夜煌は会うや否や、俺に何か伝えたそうにしていたが、そういう事だったのか!


「お主の戦う姿がとてもインパクトが強かったみたいでのぅ」

「いや、俺の戦う姿よりも、夜峩さんの戦う姿の方がインパクトデカかったと思いますけど。 あそこからの変身は心躍りましたよ!」

「ま、まぁ、それにも感動はしておったみたいなんじゃが……夜峩は夜煌の反応を見て寂しそうにしとったけど……ま、まぁ、お主は夜猿の皆を穢れから救った。 穢れから戻す事は通常皆無に等しい。 そして、夜煌は両親の死を覚悟しとった……じゃが、お主が何食わぬ顔で皆を穢れから元に戻した……そんな絶望的な状況をひっくり返した者に惚れない訳がないじゃろ~が」


巌樹様の表情を見ると、夜峩さんは相当へこたれているんじゃ……でもさっき俺と会った時は平然としていた……あぁ……そういう事か……夜峩さんの心中を察した俺は、夜峩さんの男気に感謝した。

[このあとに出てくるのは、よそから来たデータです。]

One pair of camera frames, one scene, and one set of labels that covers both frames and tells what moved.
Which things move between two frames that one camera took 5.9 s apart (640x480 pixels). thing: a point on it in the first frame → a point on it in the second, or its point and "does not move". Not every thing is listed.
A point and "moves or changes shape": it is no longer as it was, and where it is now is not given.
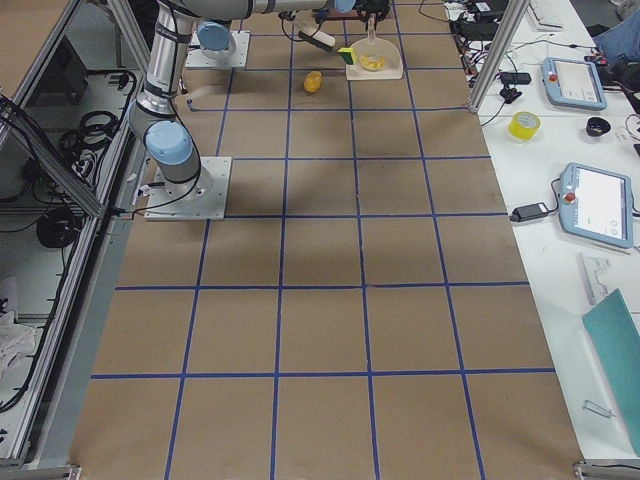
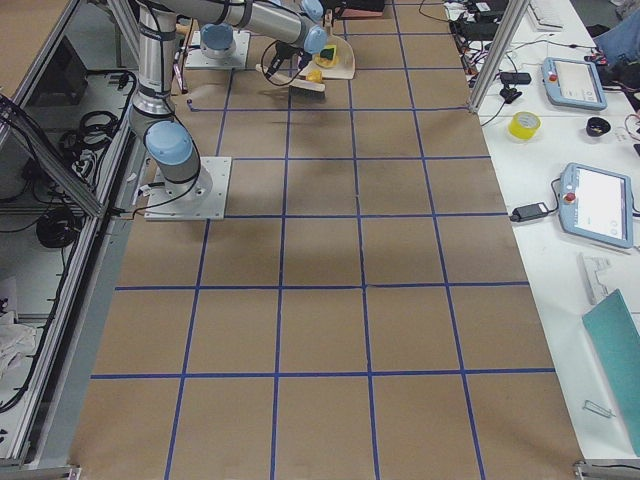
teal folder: (617, 342) does not move
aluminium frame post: (498, 52) does not move
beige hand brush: (320, 39) moves or changes shape
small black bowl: (597, 127) does not move
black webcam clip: (507, 93) does not move
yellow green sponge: (349, 54) → (329, 51)
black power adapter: (528, 211) does not move
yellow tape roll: (524, 125) does not move
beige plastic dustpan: (392, 68) → (345, 67)
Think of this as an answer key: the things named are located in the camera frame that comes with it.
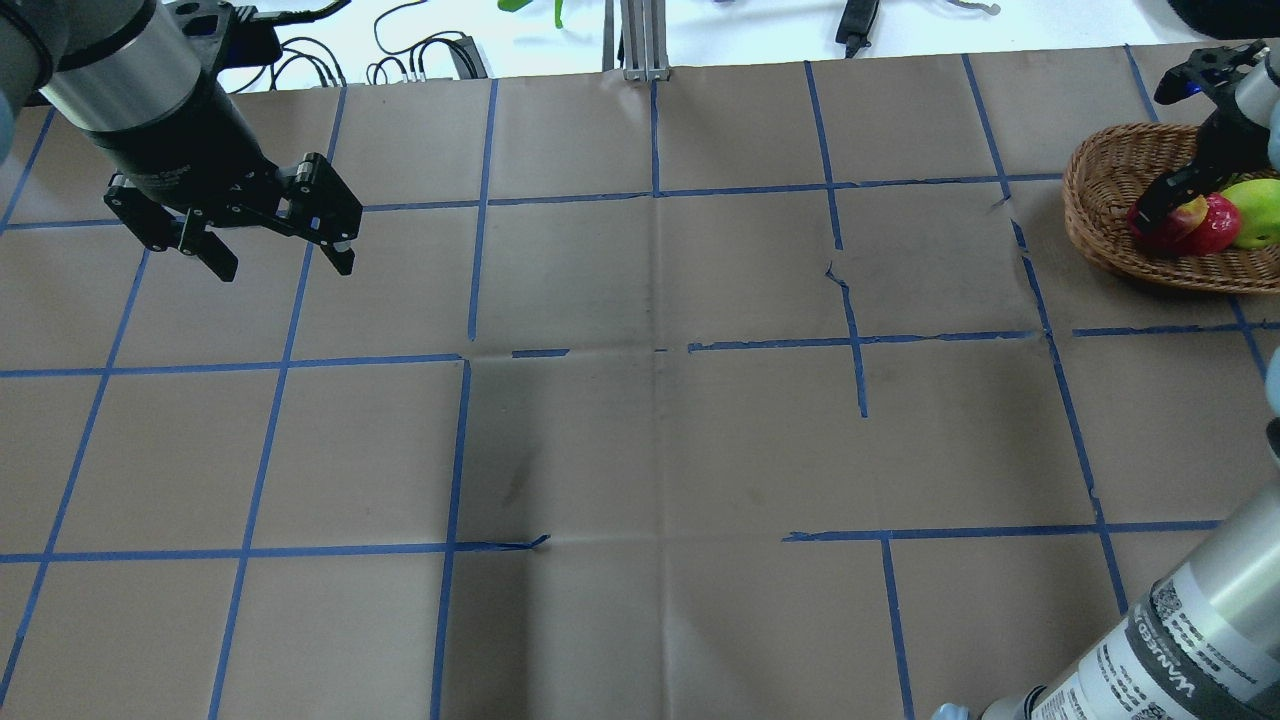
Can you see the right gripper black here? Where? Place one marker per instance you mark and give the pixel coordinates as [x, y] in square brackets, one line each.
[1217, 144]

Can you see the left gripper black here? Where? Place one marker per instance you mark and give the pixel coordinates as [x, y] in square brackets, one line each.
[186, 143]

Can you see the green apple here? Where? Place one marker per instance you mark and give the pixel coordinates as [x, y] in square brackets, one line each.
[1257, 202]

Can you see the red yellow apple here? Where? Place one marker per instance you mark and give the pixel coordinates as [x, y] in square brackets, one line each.
[1170, 236]

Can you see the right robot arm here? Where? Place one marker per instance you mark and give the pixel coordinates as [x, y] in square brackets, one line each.
[1202, 642]

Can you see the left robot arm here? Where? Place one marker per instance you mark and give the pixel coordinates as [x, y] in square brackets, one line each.
[140, 80]

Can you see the wicker basket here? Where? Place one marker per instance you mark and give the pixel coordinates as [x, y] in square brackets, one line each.
[1117, 174]

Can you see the reacher grabber tool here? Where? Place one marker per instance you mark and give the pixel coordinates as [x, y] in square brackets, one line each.
[553, 9]

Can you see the brown paper table cover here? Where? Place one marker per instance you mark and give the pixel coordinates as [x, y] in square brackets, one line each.
[779, 393]

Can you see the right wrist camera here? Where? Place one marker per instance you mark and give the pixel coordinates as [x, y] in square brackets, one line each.
[1211, 71]

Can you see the aluminium frame post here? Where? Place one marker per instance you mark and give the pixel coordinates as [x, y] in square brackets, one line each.
[636, 40]

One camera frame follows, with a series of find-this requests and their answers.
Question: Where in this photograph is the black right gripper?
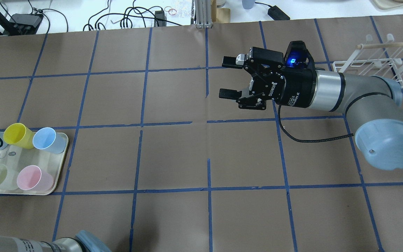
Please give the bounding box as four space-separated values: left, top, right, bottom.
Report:
219 47 317 110

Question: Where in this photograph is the white ikea cup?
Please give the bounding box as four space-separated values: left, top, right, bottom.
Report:
0 164 19 190

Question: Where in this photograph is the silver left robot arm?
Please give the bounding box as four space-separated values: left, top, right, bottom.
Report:
0 231 111 252

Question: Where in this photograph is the pink plastic cup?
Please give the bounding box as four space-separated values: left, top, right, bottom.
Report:
16 165 54 191

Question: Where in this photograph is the yellow plastic cup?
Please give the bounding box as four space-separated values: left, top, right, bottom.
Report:
3 123 35 149

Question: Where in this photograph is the light blue cup middle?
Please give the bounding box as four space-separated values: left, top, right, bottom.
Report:
33 127 67 154

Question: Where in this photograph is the white dish rack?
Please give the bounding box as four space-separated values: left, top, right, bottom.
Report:
332 33 403 88

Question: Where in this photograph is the cream plastic tray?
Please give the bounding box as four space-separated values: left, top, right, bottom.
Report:
0 145 67 196

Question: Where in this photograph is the black power adapter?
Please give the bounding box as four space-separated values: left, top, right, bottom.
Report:
267 5 291 21

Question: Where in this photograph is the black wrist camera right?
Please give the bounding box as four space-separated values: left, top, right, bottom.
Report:
284 41 315 70

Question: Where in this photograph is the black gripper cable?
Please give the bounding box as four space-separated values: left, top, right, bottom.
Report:
277 101 356 143

「お、俺なら夜峩さんのあの戦う姿に憧れますけど……しかし、俺や夜峩さんに憧れるのは分かりましたけど、巌樹様さっきから惚れる惚れるって、言葉のニュアンスが違ってきますよ」

「何がじゃ?」

「何がって……憧れと惚れたとではニュアンスが違うって事ですよ~!」

「何を言うとるんじゃ?」


巌樹様は俺の言っている事を本当に理解していない素振りを見せる。

あれ……俺間違ってるのかな?

巌樹様の素振りを見ていると、俺が間違っている様に思えてきた。

でも巌樹様の仕草がかわいいんだが――


「いやいやいや! だから、俺は男で、夜煌も男――」

「夜煌は女じゃぞ」

「いや、だ~か~らぁ、俺は男で、夜煌はおん……女?」

「じゃからそうじゃと言うておろう! 夜煌は女じゃと!」







「マジ⁈」


巌樹様の放った衝撃的な言葉を聞き、俺の思考が止まった事は言うまでもないだろう。


そして、困惑している俺にさらに追い討ちを掛ける問題が生じる。。


「う、嘘であります……初めてお会いした時から今の今まで、迅人殿は吾輩を男だと思っていたのでありますか?」

「えっ⁈ 夜煌っ⁈」

「わし知らん。 ふげっ⁈ こ、こらっ! わしの尾を掴むでない!」


後ろを振り返ると、心臓が飛び出る程の驚きが俺を襲う。

そこには目に涙を浮かべ、俺を見つめる夜煌がいた。

そして、巌樹様はこの場から消えようとしたので、逃がさない様、俺は巌樹様の尻尾を咄嗟に掴む。

夜煌、お前夜宵さんに捕まっていたんじゃないのか⁈

いったいどうやってここに⁈


だが俺の疑問はすぐに解決する。


「あれ……夜煌の後ろに……おいおいおいっ⁈」


夜煌の後ろに視線を移すと、四つん這いになり、息を切らしすごく苦しそうな黒い……嘘だろ⁈

夜峩さんに夜宵さんじゃないか!


「ハァ、ハァ……すいません巌樹様……迅人殿……」

「ハァ、ハァ……夜煌ったら、いつの間にこんな素早くなったのかしら……お母さん嬉しいわ」


一方は夜煌を止められず、申し訳なさそうな表情を浮かべる夜峩さん。

もう一方は、我が子の成長に感動している母親の姿があった。